[[ Materials provided open ]]
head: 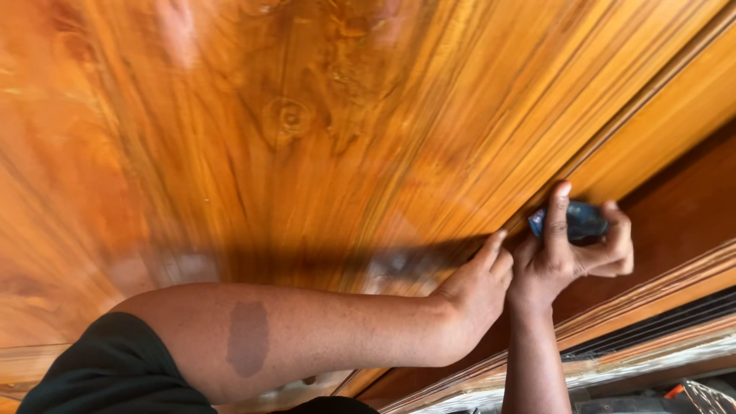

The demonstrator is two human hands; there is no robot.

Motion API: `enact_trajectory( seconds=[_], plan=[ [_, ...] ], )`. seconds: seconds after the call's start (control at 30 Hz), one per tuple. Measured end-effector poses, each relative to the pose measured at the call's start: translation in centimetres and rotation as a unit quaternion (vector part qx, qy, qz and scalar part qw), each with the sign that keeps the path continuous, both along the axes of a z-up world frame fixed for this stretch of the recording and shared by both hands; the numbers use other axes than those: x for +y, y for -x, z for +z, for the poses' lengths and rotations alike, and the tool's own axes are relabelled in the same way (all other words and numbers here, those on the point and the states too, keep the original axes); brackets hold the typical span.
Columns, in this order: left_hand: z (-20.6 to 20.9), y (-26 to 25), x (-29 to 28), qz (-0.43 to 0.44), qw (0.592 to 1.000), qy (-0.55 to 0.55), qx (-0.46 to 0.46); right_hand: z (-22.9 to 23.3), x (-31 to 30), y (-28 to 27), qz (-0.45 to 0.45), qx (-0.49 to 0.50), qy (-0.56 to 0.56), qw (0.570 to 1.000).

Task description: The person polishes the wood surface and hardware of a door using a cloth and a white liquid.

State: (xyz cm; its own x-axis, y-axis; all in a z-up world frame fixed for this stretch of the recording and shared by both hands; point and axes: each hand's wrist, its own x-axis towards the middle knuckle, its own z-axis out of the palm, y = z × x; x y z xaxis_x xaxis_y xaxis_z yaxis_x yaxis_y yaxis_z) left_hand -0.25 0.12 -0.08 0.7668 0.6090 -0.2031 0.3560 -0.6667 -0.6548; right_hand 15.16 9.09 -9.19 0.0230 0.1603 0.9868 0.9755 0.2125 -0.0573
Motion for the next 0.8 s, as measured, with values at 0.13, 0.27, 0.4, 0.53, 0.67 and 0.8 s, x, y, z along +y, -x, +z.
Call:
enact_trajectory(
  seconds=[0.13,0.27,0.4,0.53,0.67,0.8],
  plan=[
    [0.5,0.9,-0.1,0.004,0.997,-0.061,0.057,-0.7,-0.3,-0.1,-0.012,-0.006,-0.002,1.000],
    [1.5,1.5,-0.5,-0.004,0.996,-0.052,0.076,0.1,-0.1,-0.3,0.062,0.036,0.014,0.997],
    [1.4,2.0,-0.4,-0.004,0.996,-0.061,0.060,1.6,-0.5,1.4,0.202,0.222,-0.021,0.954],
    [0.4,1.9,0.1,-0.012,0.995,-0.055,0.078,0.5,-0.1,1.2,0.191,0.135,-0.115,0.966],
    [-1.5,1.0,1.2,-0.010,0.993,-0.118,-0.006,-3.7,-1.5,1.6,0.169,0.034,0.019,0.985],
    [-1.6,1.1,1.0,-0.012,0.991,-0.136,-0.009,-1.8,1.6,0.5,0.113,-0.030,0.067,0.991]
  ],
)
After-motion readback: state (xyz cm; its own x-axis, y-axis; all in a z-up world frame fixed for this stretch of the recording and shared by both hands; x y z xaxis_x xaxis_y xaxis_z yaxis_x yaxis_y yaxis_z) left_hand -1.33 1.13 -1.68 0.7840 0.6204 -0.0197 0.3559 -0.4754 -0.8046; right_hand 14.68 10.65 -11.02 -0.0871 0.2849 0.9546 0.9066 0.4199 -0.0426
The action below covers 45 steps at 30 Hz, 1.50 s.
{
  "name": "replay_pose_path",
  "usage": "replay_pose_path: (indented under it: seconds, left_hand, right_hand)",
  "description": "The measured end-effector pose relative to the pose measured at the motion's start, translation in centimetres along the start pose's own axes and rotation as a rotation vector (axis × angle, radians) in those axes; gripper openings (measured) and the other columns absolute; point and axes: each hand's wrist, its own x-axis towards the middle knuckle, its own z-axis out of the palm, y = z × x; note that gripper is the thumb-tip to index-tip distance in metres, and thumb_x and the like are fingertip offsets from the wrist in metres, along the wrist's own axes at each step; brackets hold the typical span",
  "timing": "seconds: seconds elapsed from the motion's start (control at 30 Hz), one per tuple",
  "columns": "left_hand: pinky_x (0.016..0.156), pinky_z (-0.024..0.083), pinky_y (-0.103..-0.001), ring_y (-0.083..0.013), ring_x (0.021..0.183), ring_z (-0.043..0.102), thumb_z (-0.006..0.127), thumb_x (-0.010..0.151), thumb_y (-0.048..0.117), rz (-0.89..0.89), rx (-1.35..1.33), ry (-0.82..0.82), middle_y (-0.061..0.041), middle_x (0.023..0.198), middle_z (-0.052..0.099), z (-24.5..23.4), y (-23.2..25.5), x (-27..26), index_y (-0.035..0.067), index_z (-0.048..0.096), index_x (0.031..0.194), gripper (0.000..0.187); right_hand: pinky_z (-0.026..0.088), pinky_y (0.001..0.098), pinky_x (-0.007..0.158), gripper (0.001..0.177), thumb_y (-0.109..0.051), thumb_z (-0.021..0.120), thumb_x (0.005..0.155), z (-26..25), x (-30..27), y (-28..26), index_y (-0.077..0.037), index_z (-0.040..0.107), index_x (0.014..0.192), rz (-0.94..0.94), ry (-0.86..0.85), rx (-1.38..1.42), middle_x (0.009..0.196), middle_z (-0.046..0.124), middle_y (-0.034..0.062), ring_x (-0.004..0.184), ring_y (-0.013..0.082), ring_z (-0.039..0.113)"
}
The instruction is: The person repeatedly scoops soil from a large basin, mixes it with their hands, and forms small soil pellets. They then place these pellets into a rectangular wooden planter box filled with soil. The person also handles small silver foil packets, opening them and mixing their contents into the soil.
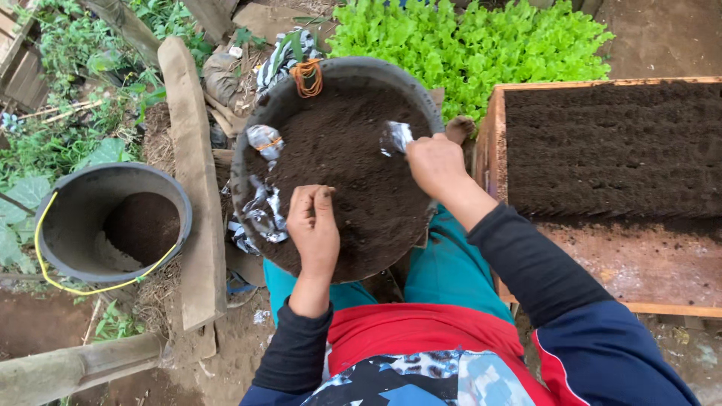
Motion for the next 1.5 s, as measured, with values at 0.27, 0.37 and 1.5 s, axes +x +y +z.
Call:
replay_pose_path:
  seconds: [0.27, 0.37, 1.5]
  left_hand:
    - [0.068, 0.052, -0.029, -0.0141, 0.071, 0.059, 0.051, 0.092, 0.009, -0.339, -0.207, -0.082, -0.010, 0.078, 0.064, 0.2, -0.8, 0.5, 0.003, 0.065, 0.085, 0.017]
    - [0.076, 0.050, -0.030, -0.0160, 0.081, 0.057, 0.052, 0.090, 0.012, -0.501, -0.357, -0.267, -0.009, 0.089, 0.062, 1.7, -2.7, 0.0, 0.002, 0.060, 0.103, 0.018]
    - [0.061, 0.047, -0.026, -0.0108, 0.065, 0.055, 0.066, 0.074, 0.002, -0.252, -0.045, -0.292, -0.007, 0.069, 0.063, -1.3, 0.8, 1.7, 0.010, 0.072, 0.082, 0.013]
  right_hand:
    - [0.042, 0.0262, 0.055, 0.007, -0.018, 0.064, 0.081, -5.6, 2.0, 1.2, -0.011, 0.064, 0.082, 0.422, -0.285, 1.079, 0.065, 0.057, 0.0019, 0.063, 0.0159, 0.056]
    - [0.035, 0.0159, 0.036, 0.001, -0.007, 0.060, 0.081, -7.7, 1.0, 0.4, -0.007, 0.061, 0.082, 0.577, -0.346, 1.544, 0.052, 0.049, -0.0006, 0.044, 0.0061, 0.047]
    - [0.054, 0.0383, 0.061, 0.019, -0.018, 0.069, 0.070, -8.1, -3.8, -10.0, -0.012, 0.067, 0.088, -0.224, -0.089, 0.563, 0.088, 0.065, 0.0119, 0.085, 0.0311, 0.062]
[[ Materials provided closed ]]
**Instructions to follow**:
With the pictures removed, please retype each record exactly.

**Result of the exercise**:
head: 

The demonstrator is two human hands; there is no robot.

Motion API: `enact_trajectory( seconds=[_], plan=[ [_, ...] ], )`. seconds: seconds after the call's start (control at 30 Hz), one per tuple. Measured end-effector poses, each relative to the pose measured at the call's start: translation in centimetres and rotation as a unit quaternion (vector part qx, qy, qz and scalar part qw), each with the sign that keeps the path continuous, both along the axes of a z-up world frame fixed for this stretch of the recording and shared by both hands; the numbers use other axes than those: x for +y, y for -x, z for +z, for the poses' lengths and rotations alike, and the tool's own axes are relabelled in the same way (all other words and numbers here, those on the point and the states too, keep the original axes); brackets hold the typical span.
Columns, in this order: left_hand: z (-20.6 to 20.9), y (-26 to 25), x (-29 to 28), qz (-0.43 to 0.44), qw (0.592 to 1.000), qy (-0.55 to 0.55), qx (-0.46 to 0.46); right_hand: z (-22.9 to 23.3), x (-31 to 30), y (-28 to 27), qz (-0.45 to 0.45), qx (-0.49 to 0.50), qy (-0.56 to 0.56), qw (0.570 to 1.000).

Task description: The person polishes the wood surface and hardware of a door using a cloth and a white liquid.

State: (xyz cm; its own x-axis, y-axis; all in a z-up world frame fixed for this stretch of the recording and shared by both hands; point and axes: each hand's wrist, its own x-axis towards the middle knuckle, its own z-axis out of the palm, y = z × x; x y z xaxis_x xaxis_y xaxis_z yaxis_x yaxis_y yaxis_z) left_hand -0.25 0.12 -0.08 0.7668 0.6090 -0.2031 0.3560 -0.6667 -0.6548; right_hand 15.16 9.09 -9.19 0.0230 0.1603 0.9868 0.9755 0.2125 -0.0573
Motion for the next 0.8 s, as measured, with values at 0.13, 0.27, 0.4, 0.53, 0.67 and 0.8 s, x, y, z along +y, -x, +z.
Call:
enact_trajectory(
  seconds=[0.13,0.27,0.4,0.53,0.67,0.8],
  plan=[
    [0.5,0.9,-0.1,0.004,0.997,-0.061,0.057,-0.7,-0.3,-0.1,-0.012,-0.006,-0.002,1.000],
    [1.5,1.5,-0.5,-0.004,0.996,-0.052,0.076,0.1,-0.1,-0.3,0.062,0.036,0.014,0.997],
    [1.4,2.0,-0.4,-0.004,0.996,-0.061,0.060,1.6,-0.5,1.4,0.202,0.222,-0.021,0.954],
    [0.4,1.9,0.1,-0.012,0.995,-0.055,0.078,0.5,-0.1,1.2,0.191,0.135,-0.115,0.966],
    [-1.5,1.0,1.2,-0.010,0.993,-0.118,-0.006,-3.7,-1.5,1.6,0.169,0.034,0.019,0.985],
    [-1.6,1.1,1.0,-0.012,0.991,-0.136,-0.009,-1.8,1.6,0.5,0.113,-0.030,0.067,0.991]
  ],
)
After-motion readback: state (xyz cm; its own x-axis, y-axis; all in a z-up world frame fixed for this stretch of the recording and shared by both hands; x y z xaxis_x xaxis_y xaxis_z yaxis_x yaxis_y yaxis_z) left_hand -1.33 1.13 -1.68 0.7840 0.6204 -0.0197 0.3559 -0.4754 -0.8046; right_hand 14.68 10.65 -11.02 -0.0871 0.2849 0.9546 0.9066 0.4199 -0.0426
The action below covers 45 steps at 30 Hz, 1.50 s.
{
  "name": "replay_pose_path",
  "usage": "replay_pose_path: (indented under it: seconds, left_hand, right_hand)",
  "description": "The measured end-effector pose relative to the pose measured at the motion's start, translation in centimetres along the start pose's own axes and rotation as a rotation vector (axis × angle, radians) in those axes; gripper openings (measured) and the other columns absolute; point and axes: each hand's wrist, its own x-axis towards the middle knuckle, its own z-axis out of the palm, y = z × x; note that gripper is the thumb-tip to index-tip distance in metres, and thumb_x and the like are fingertip offsets from the wrist in metres, along the wrist's own axes at each step; brackets hold the typical span",
  "timing": "seconds: seconds elapsed from the motion's start (control at 30 Hz), one per tuple",
  "columns": "left_hand: pinky_x (0.016..0.156), pinky_z (-0.024..0.083), pinky_y (-0.103..-0.001), ring_y (-0.083..0.013), ring_x (0.021..0.183), ring_z (-0.043..0.102), thumb_z (-0.006..0.127), thumb_x (-0.010..0.151), thumb_y (-0.048..0.117), rz (-0.89..0.89), rx (-1.35..1.33), ry (-0.82..0.82), middle_y (-0.061..0.041), middle_x (0.023..0.198), middle_z (-0.052..0.099), z (-24.5..23.4), y (-23.2..25.5), x (-27..26), index_y (-0.035..0.067), index_z (-0.048..0.096), index_x (0.031..0.194), gripper (0.000..0.187); right_hand: pinky_z (-0.026..0.088), pinky_y (0.001..0.098), pinky_x (-0.007..0.158), gripper (0.001..0.177), thumb_y (-0.109..0.051), thumb_z (-0.021..0.120), thumb_x (0.005..0.155), z (-26..25), x (-30..27), y (-28..26), index_y (-0.077..0.037), index_z (-0.040..0.107), index_x (0.014..0.192), rz (-0.94..0.94), ry (-0.86..0.85), rx (-1.38..1.42), middle_x (0.009..0.196), middle_z (-0.046..0.124), middle_y (-0.034..0.062), ring_x (-0.004..0.184), ring_y (-0.013..0.082), ring_z (-0.039..0.113)"
}
The instruction is: The person repeatedly scoops soil from a large basin, mixes it with their hands, and forms small soil pellets. They then place these pellets into a rectangular wooden planter box filled with soil. The person also handles small silver foil packets, opening them and mixing their contents into the soil.
Motion for the next 1.5 s, as measured, with values at 0.27, 0.37 and 1.5 s, axes +x +y +z.
Call:
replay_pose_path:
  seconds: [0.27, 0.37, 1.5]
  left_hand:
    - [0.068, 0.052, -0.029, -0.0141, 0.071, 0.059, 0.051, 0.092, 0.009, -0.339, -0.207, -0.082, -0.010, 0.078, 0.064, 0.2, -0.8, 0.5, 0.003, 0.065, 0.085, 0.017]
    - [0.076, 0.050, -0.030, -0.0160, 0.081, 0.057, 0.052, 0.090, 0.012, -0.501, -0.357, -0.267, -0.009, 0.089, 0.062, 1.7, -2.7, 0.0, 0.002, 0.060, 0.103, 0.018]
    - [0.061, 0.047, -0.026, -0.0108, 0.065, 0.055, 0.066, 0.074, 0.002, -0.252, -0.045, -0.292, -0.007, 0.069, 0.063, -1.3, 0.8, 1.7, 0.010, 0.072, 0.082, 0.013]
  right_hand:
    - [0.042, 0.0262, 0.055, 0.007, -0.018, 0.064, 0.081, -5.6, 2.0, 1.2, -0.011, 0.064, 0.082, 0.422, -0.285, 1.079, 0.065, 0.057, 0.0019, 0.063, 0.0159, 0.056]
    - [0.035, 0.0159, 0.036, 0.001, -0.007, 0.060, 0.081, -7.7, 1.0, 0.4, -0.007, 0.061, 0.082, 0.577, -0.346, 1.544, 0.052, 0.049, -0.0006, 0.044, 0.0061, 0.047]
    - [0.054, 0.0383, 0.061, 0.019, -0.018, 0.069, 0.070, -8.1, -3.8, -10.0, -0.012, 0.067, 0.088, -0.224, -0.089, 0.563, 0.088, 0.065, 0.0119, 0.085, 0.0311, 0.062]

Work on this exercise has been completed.